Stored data
# # # #
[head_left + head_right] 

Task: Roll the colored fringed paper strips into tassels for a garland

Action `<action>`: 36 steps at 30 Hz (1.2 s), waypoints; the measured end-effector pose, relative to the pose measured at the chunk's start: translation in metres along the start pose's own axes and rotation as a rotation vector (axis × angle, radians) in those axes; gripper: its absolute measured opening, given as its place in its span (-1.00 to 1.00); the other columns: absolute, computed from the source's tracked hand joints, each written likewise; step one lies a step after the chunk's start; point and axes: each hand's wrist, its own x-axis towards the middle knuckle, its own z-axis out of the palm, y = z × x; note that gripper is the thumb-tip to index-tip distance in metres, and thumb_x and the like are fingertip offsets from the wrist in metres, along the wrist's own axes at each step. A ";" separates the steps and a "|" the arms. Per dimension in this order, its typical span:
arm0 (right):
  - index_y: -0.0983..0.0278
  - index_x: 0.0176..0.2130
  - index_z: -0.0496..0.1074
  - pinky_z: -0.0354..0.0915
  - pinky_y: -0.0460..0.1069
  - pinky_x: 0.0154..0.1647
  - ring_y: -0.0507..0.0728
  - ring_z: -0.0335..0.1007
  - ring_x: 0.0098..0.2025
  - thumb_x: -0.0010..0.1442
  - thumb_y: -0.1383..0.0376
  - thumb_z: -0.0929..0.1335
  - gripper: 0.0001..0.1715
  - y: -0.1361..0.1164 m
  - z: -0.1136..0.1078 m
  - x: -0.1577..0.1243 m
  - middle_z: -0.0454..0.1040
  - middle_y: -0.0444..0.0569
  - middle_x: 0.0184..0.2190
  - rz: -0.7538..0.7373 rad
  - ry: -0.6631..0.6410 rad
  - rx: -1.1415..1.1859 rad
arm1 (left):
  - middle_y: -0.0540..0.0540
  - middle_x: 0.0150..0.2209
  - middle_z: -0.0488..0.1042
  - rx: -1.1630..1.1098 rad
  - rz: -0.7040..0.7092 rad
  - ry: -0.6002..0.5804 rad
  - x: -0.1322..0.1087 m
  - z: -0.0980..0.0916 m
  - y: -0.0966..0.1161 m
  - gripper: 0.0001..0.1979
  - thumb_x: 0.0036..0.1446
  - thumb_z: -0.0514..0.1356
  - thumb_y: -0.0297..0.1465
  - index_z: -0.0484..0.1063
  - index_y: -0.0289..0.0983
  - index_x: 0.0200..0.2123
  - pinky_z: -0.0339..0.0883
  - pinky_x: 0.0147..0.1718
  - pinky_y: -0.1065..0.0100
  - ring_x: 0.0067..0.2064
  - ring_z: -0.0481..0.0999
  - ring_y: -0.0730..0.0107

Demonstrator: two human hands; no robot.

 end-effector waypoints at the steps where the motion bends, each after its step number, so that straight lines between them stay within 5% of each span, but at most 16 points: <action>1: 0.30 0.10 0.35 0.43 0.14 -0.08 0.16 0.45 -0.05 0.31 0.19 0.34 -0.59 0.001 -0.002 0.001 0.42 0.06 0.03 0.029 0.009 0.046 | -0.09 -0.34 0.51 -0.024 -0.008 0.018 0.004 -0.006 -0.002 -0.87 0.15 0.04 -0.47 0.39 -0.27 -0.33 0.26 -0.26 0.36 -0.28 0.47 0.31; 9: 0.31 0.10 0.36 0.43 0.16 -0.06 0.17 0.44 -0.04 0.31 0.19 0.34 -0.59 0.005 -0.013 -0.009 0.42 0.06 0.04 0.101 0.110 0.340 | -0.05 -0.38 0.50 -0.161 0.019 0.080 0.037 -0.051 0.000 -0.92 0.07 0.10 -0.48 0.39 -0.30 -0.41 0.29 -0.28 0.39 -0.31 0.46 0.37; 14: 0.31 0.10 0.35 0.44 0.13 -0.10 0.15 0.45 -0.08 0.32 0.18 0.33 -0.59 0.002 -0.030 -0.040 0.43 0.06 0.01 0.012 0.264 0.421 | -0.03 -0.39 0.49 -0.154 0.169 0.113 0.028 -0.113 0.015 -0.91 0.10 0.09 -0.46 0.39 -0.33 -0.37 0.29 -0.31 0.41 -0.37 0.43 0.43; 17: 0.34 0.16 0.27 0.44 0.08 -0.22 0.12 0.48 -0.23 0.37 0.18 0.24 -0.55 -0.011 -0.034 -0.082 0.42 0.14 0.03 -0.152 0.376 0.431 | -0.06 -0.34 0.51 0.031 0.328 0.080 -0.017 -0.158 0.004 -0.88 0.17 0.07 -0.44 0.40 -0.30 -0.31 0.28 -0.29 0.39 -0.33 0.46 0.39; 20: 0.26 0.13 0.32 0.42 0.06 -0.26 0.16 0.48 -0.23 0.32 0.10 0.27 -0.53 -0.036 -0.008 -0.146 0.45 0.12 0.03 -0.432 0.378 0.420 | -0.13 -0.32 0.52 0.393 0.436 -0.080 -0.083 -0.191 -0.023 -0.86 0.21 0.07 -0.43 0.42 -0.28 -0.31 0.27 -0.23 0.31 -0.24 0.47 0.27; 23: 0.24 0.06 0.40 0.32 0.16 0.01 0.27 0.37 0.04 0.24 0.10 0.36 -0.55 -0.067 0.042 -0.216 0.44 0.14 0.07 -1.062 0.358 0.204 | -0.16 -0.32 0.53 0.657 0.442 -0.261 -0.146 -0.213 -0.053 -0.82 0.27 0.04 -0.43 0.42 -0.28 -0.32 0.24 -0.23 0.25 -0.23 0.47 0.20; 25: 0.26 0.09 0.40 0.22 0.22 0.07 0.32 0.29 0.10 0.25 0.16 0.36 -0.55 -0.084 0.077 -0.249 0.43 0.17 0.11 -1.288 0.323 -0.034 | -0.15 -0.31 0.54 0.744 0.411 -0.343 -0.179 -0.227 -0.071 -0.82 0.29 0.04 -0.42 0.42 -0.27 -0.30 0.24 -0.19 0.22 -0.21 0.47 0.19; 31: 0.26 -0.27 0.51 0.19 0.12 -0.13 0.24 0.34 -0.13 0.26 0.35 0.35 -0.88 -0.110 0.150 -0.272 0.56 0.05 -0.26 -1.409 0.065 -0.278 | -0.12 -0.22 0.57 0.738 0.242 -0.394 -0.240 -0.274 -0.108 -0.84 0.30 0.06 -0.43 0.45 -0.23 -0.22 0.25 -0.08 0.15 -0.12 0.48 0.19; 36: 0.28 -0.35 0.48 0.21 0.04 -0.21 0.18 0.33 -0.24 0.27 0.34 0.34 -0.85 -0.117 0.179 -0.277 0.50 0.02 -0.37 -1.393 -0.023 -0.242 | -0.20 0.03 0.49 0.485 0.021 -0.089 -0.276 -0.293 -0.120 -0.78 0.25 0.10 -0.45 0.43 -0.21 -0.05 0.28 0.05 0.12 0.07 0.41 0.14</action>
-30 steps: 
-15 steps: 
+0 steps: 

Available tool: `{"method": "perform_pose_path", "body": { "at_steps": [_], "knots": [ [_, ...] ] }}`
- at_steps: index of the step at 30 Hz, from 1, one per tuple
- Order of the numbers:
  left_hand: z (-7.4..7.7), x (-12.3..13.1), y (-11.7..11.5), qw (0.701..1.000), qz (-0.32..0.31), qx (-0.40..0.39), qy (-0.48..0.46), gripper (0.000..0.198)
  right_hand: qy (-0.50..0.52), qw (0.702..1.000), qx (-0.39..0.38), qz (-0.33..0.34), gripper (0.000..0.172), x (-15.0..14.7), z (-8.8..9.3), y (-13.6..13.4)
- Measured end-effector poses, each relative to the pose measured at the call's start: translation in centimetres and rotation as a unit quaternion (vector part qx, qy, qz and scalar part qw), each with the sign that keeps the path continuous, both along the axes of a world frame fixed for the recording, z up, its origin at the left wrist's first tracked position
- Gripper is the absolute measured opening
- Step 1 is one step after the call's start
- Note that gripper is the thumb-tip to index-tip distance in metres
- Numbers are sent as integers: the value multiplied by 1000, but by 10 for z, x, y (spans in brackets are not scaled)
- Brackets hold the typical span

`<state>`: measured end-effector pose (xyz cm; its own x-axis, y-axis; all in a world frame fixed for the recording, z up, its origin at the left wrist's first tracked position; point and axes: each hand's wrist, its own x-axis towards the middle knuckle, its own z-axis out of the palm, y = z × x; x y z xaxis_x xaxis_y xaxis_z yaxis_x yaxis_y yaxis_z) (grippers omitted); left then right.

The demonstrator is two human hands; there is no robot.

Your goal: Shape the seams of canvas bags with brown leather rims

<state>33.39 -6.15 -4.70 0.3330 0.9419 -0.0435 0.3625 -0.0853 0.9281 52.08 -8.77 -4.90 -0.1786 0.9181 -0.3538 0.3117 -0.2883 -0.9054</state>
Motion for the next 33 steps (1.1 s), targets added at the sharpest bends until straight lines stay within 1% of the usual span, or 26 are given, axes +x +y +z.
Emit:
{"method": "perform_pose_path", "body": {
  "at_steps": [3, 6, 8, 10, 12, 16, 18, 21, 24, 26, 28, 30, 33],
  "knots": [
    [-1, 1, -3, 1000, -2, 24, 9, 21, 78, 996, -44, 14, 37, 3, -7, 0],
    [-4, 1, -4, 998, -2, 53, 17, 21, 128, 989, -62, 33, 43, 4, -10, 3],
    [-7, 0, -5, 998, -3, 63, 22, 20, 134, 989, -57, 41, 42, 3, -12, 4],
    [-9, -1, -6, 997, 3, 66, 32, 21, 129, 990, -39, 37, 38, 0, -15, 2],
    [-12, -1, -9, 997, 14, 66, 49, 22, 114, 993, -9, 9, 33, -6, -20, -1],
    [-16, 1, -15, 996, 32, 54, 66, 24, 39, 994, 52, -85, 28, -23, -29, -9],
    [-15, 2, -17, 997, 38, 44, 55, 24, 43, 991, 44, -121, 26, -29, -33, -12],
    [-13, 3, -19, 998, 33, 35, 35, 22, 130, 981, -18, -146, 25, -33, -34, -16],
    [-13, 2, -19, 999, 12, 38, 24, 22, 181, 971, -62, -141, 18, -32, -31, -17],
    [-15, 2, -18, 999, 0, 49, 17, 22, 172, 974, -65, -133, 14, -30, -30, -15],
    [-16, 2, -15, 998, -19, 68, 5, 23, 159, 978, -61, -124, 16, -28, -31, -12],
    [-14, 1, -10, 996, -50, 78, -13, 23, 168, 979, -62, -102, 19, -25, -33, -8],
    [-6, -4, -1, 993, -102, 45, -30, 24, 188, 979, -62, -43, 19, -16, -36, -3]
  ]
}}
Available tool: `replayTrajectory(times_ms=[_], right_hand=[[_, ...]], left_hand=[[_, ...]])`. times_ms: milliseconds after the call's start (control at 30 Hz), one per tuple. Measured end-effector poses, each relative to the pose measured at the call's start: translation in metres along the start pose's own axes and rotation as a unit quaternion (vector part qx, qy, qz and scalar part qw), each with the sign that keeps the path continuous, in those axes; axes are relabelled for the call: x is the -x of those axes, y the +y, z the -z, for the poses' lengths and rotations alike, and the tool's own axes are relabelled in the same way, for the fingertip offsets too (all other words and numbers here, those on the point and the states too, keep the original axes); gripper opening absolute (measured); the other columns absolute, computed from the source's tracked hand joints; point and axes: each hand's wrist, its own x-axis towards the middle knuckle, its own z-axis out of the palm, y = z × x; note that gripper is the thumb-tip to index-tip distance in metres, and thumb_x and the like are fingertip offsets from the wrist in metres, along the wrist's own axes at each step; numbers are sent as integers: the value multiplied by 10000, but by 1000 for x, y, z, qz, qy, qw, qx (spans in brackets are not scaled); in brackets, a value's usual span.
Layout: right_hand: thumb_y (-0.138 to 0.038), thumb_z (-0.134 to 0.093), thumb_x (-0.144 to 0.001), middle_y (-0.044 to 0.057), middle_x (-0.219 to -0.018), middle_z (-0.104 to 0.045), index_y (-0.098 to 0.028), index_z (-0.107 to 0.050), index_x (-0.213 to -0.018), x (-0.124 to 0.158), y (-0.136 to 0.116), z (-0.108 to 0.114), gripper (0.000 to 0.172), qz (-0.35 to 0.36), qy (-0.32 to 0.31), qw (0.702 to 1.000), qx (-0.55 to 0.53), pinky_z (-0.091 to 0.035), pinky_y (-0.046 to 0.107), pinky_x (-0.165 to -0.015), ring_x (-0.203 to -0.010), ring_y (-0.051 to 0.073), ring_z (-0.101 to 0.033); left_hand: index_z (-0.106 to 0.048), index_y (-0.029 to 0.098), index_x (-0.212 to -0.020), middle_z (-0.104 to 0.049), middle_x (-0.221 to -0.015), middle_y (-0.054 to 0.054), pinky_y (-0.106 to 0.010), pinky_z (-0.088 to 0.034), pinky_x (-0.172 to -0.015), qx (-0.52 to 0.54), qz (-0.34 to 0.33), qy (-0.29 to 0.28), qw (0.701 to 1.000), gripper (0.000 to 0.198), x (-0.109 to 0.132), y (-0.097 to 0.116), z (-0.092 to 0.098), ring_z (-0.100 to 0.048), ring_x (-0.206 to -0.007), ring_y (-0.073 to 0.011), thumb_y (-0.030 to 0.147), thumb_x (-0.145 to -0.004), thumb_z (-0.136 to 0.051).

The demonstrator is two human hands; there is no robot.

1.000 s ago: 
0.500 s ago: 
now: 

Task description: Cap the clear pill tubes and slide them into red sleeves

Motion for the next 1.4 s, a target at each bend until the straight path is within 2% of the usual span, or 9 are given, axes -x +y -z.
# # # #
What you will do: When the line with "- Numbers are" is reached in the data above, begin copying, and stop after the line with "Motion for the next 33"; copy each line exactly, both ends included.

Answer for the task:
- Numbers are sent as integers: the value multiplied by 1000, but by 10 for z, x, y (spans in brackets are not scaled)
- Brackets hold the typical span

`<state>`: measured end-effector pose (xyz cm; its own x-axis, y-axis; all in a world frame fixed for the recording, z up, its origin at the left wrist's first tracked position; point and axes: each hand's wrist, its own x-axis towards the middle knuckle, its own z-axis out of the palm, y = z × x; x y z xaxis_x xaxis_y xaxis_z yaxis_x yaxis_y yaxis_z) (grippers omitted); left then right.

The demonstrator is two human hands; there is no robot.

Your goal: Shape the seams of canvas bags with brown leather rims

<state>33.39 -6.15 -4.70 0.3330 0.9419 -0.0435 0.3625 -0.0853 0.9281 52.08 -8.77 -4.90 -0.1786 0.9181 -0.3538 0.3117 -0.2883 -0.9054</state>
Motion for the next 33 steps (1.1 s), targets added at the sharpest bends until straight lines stay within 1% of the usual span, or 26 are given, axes +x +y +z.

The work for this exercise is now done.